The Headless Woman is a 2008 Argentine psychological thriller art film written and directed by Lucrecia Martel and starring María Onetto. The plot revolves around Vero (short for Verónica) (Onetto), who hits something while driving on a deserted road near Salta. Not being sure if she has hit a person or an animal, she drives off, and becomes increasingly mentally disturbed.
The film premiered in competition at the 2008 Cannes Film Festival on May 21, 2008. It opened nationwide on August 21, 2008, after being screened at the Locarno International Film Festival earlier that month. While The Headless Woman was mostly lauded by critics for its cinematography and social commentary, others were critical towards the film's slow pace and lack of clear narrative. In 2016, the film was ranked No. 89th on BBC's list of the 100 greatest films of the 21st century.
Plot[]
This film is centered around Verónica ("Vero"), an Argentinean bourgeois woman, and how her life slowly twists out of control after she thinks perhaps she struck and killed a person with her car. As Vero is driving, she is distracted by her cell phone and, as she looks down to answer it, her car hits something. She peers in the rear-view mirror, collects herself, and drives away. A non-point-of-view shot of Véro driving away from the scene shows a dog lying dead on the ground.
Although Vero seems indifferent about the situation, it is clear that the incident deeply disturbs her. She acts clumsy and out of place. When she informs her husband Marcos that she thinks she may have run over someone, she insists upon returning to the scene of the accident; they see something on the side of the road, which her husband insists is merely a dog, though Vero is even more unsure than before. Later, the body of a dark-skinned servant's child is recovered from a canal, right above the spot where the accident occurred. Her niece Candita, who has a crush on Vero, tells her that she wants to know more about "that boy who was murdered," but Vero insists that the boy was drowned: "The papers say he was drowned."

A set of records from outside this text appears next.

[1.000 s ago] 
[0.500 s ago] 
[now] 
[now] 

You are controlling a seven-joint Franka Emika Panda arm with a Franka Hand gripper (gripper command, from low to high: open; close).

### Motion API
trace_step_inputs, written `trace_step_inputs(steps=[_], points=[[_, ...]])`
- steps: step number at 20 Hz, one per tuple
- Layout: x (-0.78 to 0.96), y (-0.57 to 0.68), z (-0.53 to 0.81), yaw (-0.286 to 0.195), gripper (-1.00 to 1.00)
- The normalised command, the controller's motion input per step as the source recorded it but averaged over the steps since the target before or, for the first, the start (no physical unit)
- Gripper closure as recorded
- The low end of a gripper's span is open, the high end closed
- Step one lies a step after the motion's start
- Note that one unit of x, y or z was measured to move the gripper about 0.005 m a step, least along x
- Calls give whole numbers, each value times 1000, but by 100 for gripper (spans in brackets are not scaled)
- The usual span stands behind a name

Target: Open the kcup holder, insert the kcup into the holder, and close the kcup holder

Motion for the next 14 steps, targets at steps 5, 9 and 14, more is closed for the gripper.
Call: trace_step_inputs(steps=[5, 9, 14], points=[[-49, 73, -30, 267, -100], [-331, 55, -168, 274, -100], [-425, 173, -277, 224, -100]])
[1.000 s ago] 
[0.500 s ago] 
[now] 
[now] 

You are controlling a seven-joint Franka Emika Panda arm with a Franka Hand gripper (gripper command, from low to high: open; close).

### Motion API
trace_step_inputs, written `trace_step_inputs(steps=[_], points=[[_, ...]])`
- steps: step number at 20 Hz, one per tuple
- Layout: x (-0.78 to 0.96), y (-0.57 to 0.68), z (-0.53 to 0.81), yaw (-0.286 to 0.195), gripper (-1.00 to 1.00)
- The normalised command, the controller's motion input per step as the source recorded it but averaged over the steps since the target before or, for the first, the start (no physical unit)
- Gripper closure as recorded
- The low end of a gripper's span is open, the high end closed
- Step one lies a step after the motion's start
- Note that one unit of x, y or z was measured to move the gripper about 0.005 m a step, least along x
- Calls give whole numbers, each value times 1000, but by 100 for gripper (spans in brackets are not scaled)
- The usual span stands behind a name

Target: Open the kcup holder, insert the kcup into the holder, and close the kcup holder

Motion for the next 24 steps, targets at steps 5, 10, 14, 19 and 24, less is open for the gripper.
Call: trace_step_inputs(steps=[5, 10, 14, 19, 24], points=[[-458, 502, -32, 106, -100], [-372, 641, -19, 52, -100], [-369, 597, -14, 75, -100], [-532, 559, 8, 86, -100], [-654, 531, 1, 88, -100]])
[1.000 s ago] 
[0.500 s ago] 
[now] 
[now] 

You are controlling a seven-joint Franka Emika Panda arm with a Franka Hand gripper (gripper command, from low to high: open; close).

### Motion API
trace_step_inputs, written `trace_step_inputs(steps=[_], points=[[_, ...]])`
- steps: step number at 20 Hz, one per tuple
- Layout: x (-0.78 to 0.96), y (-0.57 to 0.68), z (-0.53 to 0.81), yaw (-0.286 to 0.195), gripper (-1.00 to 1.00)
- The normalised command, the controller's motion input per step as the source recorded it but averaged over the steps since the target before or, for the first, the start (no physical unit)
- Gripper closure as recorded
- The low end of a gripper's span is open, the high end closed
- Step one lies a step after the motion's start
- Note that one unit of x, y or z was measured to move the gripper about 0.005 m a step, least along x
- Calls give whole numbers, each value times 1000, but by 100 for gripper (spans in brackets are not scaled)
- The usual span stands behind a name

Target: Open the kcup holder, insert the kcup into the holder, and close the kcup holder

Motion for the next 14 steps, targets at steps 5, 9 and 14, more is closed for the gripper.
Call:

Still privately unconvinced, in an attempt to jog back her memory after the accident, Vero revisits a hospital where she had X-rays taken and a hotel where she had a post-accident tryst with her lover Juan Manuel. She discovers that there are no records of her visits to a hospital (perhaps scrubbed by her brother, who works there) and the hotel where she stayed (perhaps scrubbed by Juan Manuel). Finally, she attends a bourgeois party in a hotel, smiling weakly and dazedly as people enter in and out of the busy frame.